Prime Minister Mario Monti’s government late yesterday won an Italian senate confidence vote after the new Italian Prime Minister laid out radical economic reforms aimed at cutting Rome’s huge debt mountain, boosting growth and preventing Italy from dragging down the eurozone.

Italy must stop being considered Europe’s “weak link,” he said as he announced austerity measures which would be balanced by “growth and equity” to help lift Rome out of the eurozone crisis and affirm its place in the eurozone.

As well as planned cuts, Italy must “invest in its young and talented” and “tackle unfair privileges” enjoyed by certain sectors of society, he said.

Mr Monti, who is racing to implement initiatives demanded by Europe, including a pensions and labour market overhaul, told Italians fearful of losing their sovereignty that the reforms were not being “imposed by external forces.”

“It’s not a case of them on one side and us on the other. We are Europe.”

“The future of the euro also depends on what Italy will do in the next few weeks,” he said.

Although Mr Monti won the Senate vote, he could face a political backlash when he begins implementing the painful and delayed economic reforms.

While he has won endorsements from all of Italy’s main political forces so far, the economist faces a major challenge in steering a course through a fractious political world, with particularly intense sniping from Berlusconi allies.

Thousands of students took to the streets in Italian cities ahead of his speech yesterday. In Milan they threw flares at riot police during protests against a technocratic government they fear will act in favour of fat cats and bankers.

The soft-spoken Monti appears, however, to have already garnered the support of more than half of Italians, according to a poll by IPR Marketing.

The inclusion of key pension and labour reforms sought by the EU in Italy’s crisis game plan is expected to reassure markets.

“We need measures to make the economy less fossilised, help new industries grow, improve public services and favour youth and female employment,” he said.

“If we fail, if we don’t carry out the necessary reforms, we will also be subjected to much harsher conditions,” Mr Monti warned.
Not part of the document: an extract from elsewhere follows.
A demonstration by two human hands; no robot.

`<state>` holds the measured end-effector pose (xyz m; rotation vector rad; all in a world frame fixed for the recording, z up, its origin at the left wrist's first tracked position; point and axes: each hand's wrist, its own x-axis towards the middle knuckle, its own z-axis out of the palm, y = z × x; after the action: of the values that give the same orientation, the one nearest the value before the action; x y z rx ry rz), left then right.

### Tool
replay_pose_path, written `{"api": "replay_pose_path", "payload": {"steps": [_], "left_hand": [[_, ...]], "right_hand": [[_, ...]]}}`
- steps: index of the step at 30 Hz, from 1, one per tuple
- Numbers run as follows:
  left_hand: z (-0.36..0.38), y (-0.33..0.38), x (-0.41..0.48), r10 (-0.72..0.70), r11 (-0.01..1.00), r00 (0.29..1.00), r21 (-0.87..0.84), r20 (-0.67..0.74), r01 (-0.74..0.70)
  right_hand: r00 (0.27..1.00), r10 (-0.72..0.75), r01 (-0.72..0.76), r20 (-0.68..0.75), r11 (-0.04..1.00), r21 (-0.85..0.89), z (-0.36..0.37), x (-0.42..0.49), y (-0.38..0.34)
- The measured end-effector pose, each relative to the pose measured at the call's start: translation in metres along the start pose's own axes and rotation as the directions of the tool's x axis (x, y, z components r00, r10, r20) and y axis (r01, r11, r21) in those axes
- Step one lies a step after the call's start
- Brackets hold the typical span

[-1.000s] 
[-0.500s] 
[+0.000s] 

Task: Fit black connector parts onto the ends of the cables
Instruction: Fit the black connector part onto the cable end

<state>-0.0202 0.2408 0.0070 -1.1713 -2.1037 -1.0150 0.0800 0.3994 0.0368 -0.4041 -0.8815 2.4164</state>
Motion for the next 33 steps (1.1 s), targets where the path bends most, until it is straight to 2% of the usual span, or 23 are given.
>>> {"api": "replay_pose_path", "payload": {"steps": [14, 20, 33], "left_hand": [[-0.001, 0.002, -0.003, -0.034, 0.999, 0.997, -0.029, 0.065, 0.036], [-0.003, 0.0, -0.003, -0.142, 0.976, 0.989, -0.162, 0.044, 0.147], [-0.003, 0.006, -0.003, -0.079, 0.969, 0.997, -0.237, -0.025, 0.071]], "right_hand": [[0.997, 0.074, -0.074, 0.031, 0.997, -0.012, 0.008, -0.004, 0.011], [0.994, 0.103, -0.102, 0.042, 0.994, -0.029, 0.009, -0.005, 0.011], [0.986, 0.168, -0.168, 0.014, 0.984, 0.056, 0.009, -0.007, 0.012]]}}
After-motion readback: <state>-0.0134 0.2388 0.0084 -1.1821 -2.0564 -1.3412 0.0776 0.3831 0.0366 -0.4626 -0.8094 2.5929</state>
Politics professor Giuliano Noci said the programme “includes everything which one could imagine carrying out in Italy and would allow – if implemented – a truly great revival of the country.”

Mr Monti’s reforms will be “the first step in an operation to restore credibility lost under Berlusconi,” the daily La Repubblica said.

The technocrat faces his first international test next week, when he is expected to travel to Brussels, Berlin, Paris and London, it said.

German Chancellor Angela Merkel urged Mr Monti to move fast to implement the “crucial” reforms, while Eurogroup chief Jean-Claude Juncker insisted on the EU’s “full confidence” in Rome’s ability to overcome the current crisis. Italy’s economic commentators sounded a cautious note, with Il Sole 24 financial daily saying Italy’s future was “on a knife-edge.”

Fitch ratings agency said there was “a window of opportunity for the new Italian government to generate a positive surprise” and “break the negative market dynamics and shift bond yields towards a more sustainable level.”

But it warned: “Italy is likely already in recession” and the cabinet’s task has been made “more difficult” by the downturn in activity across the eurozone.

The International Monetary Fund (IMF) announced it would send a monitoring team to Italy this month at the invitation of the Italian authorities.

The rate on Italian 10-year government bonds has hovered around the 7.0 per cent warning threshold that set off alarm bells in Europe and beyond.